Work order:
From the listing below, set down exactly the lines between the one holding "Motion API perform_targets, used" and the one holding "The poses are", inclusive. No other line is wanted.
━━━━━━━━━━━━━━━━━━━━
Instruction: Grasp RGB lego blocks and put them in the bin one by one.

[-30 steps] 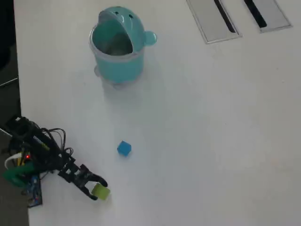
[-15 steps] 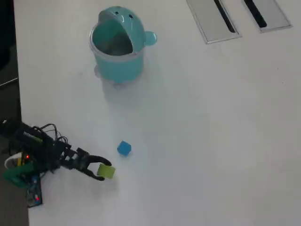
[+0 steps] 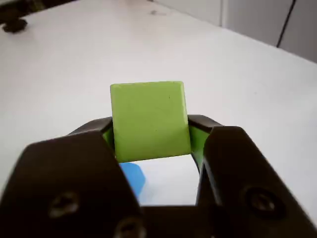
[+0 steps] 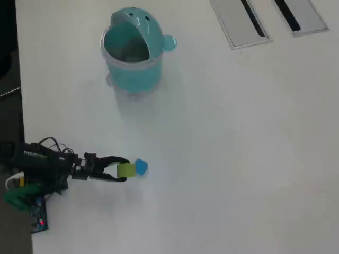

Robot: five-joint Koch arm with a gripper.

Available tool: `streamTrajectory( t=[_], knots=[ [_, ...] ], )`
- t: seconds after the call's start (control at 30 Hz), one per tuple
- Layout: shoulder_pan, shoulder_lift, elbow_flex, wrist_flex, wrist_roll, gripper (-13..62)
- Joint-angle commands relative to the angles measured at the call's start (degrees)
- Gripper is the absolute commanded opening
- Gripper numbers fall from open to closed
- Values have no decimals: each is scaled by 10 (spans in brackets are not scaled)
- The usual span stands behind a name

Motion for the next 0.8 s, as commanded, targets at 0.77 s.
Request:
streamTrajectory(
  t=[0.77],
  knots=[
    [-503,15,-163,-77,10,124]
  ],
)
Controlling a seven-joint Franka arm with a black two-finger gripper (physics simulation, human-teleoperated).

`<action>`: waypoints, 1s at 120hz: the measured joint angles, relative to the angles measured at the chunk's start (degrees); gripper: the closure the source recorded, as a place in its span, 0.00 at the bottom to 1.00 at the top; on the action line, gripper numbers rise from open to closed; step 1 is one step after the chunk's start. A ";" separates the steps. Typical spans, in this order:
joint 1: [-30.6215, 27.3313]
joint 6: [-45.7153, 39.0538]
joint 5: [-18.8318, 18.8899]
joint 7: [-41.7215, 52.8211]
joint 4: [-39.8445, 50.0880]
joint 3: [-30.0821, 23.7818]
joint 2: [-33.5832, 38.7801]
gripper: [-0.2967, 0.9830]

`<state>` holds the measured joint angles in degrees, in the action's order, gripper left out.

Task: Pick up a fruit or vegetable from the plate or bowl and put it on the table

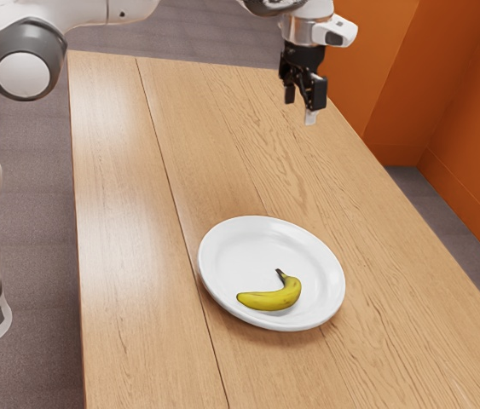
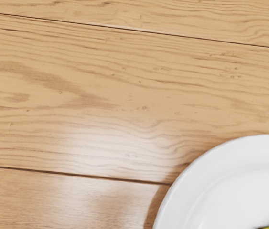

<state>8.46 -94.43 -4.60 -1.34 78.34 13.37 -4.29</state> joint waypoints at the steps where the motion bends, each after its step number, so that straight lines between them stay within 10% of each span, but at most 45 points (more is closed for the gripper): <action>1: -0.03 -0.02 0.00 -0.01 0.00 0.01 -0.06 0.23; 56: -0.67 0.44 0.21 -1.40 -0.09 1.05 -1.03 0.23; 120: 0.98 9.30 -5.71 -27.32 0.42 -0.99 -6.48 0.23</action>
<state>9.44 -85.13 -10.31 -28.66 78.76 12.38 -10.78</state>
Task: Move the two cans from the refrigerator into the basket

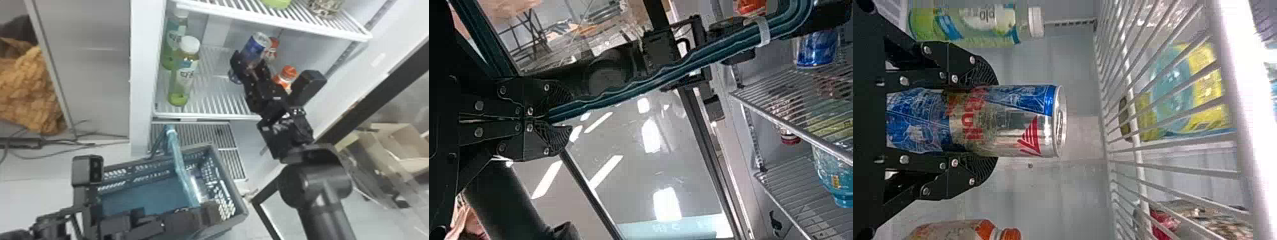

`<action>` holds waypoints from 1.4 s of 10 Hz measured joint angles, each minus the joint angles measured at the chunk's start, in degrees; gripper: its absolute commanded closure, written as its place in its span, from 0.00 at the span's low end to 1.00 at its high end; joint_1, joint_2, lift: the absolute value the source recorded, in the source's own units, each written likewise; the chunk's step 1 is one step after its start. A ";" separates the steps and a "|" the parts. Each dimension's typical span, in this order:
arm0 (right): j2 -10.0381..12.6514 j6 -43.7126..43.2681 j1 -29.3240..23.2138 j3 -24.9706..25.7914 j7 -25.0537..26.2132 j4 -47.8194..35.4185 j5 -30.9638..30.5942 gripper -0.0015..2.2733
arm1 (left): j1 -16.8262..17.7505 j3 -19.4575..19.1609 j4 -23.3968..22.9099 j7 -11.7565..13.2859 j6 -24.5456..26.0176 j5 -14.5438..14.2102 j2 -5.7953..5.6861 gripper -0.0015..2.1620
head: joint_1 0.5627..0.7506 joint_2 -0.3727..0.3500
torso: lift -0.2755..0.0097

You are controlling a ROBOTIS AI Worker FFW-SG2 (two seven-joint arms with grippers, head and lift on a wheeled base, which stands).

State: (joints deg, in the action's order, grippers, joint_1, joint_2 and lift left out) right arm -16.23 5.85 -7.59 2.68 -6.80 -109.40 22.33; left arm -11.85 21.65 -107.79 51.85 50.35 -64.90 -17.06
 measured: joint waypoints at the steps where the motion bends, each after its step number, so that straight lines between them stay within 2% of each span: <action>1: 0.19 1.32 -2.75 0.60 -0.06 -3.59 0.40 0.39 | -0.08 -0.05 0.00 0.00 0.00 0.00 0.01 0.54 | 0.70 0.03 | 0.00; 9: 2.69 11.44 -22.11 4.20 -0.22 -27.83 4.33 0.39 | -0.63 -0.36 -0.01 0.00 -0.01 -0.01 0.13 0.54 | 0.70 0.03 | 0.00; 14: 4.16 21.53 -30.95 5.56 -0.40 -37.51 8.70 0.39 | -0.80 -0.57 -0.04 0.00 -0.11 0.00 0.22 0.54 | 0.70 0.03 | 0.00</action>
State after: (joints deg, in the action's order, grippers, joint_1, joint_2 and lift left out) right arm -12.07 27.38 -38.54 8.23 -7.21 -146.91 31.03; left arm -12.65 21.08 -107.83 51.85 50.25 -64.90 -16.84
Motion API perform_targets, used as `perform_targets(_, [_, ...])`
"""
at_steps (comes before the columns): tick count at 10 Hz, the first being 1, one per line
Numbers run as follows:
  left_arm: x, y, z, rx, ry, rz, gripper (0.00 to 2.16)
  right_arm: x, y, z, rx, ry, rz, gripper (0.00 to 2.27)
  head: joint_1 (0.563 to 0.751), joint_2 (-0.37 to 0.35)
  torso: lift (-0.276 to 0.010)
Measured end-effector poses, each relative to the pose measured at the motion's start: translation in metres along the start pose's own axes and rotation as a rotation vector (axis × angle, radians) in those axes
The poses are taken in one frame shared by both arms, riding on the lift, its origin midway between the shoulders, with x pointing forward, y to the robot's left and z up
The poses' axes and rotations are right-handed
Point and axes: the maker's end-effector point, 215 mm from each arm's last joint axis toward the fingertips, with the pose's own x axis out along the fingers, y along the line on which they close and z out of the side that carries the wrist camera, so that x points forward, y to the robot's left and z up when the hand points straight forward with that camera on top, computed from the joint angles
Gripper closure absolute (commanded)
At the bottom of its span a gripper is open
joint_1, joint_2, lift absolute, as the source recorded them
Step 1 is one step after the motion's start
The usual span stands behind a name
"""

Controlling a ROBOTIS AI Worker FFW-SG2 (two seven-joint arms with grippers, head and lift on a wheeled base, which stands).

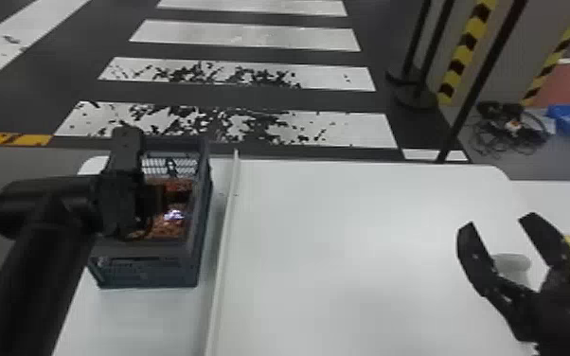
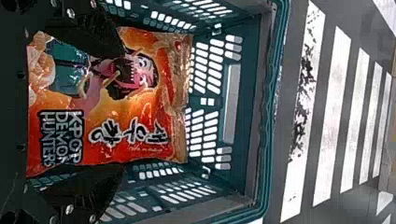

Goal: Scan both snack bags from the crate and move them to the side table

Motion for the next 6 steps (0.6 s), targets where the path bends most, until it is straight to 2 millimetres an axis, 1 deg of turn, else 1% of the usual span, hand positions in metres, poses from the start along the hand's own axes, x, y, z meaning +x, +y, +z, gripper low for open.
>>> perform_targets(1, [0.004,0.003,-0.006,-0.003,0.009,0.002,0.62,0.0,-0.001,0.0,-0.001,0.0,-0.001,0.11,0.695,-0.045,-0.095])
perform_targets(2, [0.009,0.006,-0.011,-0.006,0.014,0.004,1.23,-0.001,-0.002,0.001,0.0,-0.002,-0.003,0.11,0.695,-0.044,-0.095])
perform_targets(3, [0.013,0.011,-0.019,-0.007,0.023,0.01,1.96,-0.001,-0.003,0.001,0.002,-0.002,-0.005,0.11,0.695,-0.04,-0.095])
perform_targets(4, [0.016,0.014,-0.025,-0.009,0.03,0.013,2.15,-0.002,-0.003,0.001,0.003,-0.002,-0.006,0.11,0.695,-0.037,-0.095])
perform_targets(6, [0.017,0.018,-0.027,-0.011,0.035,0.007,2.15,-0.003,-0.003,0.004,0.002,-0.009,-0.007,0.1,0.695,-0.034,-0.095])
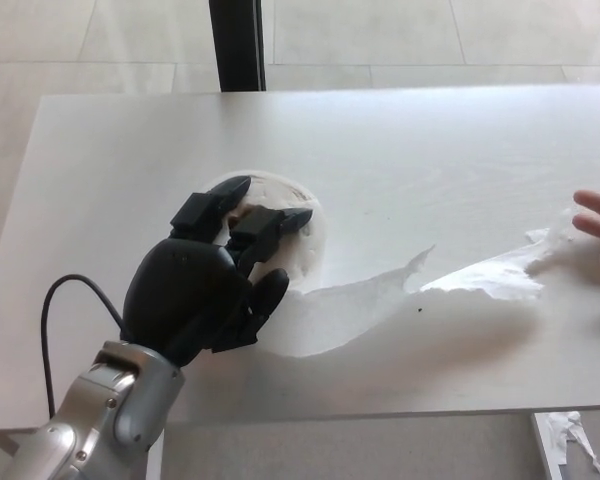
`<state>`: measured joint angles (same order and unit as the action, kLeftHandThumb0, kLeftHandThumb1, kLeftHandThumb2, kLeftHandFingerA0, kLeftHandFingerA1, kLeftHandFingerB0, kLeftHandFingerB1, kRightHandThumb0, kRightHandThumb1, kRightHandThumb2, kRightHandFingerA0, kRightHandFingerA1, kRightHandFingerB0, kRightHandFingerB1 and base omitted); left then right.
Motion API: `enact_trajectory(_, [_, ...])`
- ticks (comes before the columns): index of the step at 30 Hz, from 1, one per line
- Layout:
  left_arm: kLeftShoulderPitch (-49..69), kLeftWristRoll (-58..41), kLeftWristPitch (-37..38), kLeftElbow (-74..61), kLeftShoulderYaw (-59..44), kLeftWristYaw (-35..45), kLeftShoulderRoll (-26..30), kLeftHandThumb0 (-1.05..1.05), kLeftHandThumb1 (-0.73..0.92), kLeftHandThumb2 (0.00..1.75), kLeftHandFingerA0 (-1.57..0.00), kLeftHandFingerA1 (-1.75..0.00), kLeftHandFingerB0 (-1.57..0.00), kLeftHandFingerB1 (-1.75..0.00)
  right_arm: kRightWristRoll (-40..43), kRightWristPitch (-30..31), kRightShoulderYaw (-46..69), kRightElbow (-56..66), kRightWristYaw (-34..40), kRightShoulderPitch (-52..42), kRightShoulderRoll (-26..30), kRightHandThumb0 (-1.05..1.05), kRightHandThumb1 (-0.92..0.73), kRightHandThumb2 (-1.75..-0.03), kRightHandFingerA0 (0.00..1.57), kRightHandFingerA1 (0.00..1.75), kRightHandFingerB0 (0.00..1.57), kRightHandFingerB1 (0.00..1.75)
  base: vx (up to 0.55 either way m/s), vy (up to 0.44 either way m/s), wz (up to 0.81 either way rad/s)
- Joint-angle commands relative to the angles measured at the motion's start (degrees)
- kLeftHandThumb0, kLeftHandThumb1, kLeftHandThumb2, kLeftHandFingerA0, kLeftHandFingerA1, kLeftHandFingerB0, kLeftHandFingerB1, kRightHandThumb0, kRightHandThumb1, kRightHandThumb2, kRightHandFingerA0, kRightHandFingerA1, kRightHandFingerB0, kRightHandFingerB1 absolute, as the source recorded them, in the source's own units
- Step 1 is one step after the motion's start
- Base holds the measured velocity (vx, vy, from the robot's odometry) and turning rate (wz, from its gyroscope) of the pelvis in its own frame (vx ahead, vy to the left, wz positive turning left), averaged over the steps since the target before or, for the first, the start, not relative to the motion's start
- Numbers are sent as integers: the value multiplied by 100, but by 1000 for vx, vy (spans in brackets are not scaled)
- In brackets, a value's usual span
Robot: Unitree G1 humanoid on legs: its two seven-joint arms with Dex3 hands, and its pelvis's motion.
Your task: A toilet paper roll is kept in the middle of the desk infront of the robot. The robot places its left hand on the top of the toilet paper roll to hold it still and uses its right hand to tear off a piece of toilet paper from it and hands the paper to a person
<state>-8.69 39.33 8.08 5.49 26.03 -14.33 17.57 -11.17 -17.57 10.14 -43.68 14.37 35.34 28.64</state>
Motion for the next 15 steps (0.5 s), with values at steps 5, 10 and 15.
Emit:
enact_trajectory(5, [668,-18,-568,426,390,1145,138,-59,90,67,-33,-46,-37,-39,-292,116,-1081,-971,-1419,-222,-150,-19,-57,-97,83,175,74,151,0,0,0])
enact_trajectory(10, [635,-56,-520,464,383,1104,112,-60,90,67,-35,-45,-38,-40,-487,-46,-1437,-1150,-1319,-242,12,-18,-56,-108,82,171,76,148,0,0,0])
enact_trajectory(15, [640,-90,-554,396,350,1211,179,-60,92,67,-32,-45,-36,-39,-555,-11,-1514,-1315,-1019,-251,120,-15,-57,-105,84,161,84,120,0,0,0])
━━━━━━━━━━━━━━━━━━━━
Written response:
Motion API perform_targets, used as `perform_targets(_, [_, ...])`
"""
at_steps (comes before the columns): tick count at 10 Hz, the first being 1, one per line
Numbers run as follows:
  left_arm: x, y, z, rx, ry, rz, gripper (0.00 to 2.16)
  right_arm: x, y, z, rx, ry, rz, gripper (0.00 to 2.27)
  head: joint_1 (0.563 to 0.751), joint_2 (-0.37 to 0.35)
  torso: lift (-0.276 to 0.010)
Measured end-effector poses, each relative to the pose measured at the motion's start: translation in metres along the start pose's own axes and rotation as a rotation vector (axis × angle, radians) in those axes
The poses are taken in one frame shared by both arms, riding on the lift, its origin midway between the shoulders, with x pointing forward, y to the robot's left and z up

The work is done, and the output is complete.